Students share campus with graduate program
Last weekend, Marlboro College Graduate and Professional Studies programs joined the main campus in Marlboro, Vermont, after the much-anticipated move from their downtown Brattleboro campus. This was the first residency weekend where graduate students share the campus with the undergraduate program, marking the final confluence of the two programs. The weekend offered opportunities for undergraduate students to visit graduate classes, to share meals together, and to mark the new co-location with a Ceremony of New Beginnings including a dragon dance, gift giving, and tree planting (pictured).
From now on, Marlboro’s graduate classes in teaching and management will be taking place on weekend residencies each month and throughout the summer in the new Snyder Center for the Visual Arts, Rice-Aron Library, and other campus buildings used by the undergraduate program during the academic year. Meanwhile, a building known as On the Way, adjacent to the president’s house and just outside of the main campus, will be used for graduate program administration and faculty.
“The co-location of our programs in one beautiful place will have many benefits,” said Kevin Quigley, president of Marlboro College. “It builds on much of our recent work to better unite the two campuses, expands the recreational and academic opportunities for graduate students, diversifies our learning community, and, most importantly, enriches our educational offerings for both undergraduate and graduate students.”
Faculty members share in the president’s positive outlook on the move, including Beverley Burkett, MATESOL program chair, who runs the eight-week intensive for Teaching English to Speakers of Other Languages (TESOL) students during the summer. “The tranquility and rural setting of this campus, I think, may ease the intensity of the eight-week program,” she said. “This will be really conducive to the kind of learning that we want to take place. I think it’s going to be inspiring.”
“Our graduate students are excited to explore Marlboro, and to be an integral part of this learning community on a hill,” said Kate Jellema, associate dean for graduate and professional studies. Kate was chair of the Integration Committee tasked with finding new and creative ways for the undergraduate and graduate programs to collaborate as one campus.
“As someone who commutes to the grad school, the campus in Brattleboro felt more like a space that I would find at home in New York City,” said Sarah Pidgeon, a student in the MBA program with a concentration in managing mission-driven organizations. “I like how many opportunities to be outdoors there are here. I think especially for the people who are attracted to this program from places like Boston, or Connecticut, or New York, it is really attractive to be in the mountains, in Vermont.”
“I believe that the integration of the graduate and undergraduate communities can be like a powerful conversation, in which we each illuminate what the other can’t see alone,” said Marlboro senior Solomon Botwick-Reis, a member of the Integration Committee. “This co-location will be generative, leading to flourishing for individual community members, for different social groups, and for the curricular structure as a whole: there is the possibility for cross-fertilization and growth.”

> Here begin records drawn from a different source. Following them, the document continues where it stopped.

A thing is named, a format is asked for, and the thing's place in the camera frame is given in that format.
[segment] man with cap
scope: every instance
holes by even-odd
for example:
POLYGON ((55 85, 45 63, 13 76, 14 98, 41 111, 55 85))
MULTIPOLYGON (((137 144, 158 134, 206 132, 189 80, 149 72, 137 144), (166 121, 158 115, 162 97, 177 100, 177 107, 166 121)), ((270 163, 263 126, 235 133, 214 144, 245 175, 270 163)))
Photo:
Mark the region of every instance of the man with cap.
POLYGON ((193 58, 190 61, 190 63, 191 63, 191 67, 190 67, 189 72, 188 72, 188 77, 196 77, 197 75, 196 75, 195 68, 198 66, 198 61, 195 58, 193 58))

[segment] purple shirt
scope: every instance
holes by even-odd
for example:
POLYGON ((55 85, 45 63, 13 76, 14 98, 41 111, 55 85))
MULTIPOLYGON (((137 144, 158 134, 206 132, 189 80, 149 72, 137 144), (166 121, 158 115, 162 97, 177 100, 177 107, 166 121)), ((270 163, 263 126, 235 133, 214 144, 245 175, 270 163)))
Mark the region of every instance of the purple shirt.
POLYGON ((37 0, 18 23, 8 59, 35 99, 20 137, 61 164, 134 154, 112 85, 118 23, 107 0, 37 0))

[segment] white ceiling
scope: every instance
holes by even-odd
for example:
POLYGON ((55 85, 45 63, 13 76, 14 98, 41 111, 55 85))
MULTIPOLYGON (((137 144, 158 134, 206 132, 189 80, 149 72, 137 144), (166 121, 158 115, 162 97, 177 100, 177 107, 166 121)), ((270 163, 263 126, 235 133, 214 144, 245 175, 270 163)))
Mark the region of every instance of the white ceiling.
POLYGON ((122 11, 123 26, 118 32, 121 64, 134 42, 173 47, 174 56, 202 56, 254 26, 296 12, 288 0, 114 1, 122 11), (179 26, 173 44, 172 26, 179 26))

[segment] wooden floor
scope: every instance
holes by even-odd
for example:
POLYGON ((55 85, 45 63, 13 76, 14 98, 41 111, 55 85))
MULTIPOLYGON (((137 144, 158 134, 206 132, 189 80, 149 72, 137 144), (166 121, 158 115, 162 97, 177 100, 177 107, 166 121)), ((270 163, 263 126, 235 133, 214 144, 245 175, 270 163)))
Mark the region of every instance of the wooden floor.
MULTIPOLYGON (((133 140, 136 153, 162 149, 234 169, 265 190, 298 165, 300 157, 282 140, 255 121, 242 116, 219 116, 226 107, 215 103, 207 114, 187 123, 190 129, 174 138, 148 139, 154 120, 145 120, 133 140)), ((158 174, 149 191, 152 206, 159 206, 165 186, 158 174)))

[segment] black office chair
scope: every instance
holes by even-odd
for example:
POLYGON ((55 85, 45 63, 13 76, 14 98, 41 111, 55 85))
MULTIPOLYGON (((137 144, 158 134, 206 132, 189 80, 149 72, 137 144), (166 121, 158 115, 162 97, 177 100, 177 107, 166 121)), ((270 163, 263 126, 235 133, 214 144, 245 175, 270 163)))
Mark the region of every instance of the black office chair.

In addition to now sharing classroom space, staff, and other campus resources, the combination of Marlboro’s graduate and undergraduate programs on one campus brings with it many other possible synergies and efficiencies. These include career-related programming for undergraduate students, short workshops taught by graduate students, and speaker events that benefit and engage both populations. It will also make it a more natural transition for undergraduate students in the Accelerated Master’s Track, a program offering an expedited master’s degree to Marlboro students.
“The greatest development may be the intangible benefits of sharing a space, chatting about books in the library, enjoying a white-water rafting trip together, and all the other impromptu social opportunities, from the dining hall to the computer lab,” said Quigley. “Both our undergraduate and graduate students are doing such remarkable, original projects, and I have no doubt they will serve as an inspiration and life-long network for each other.”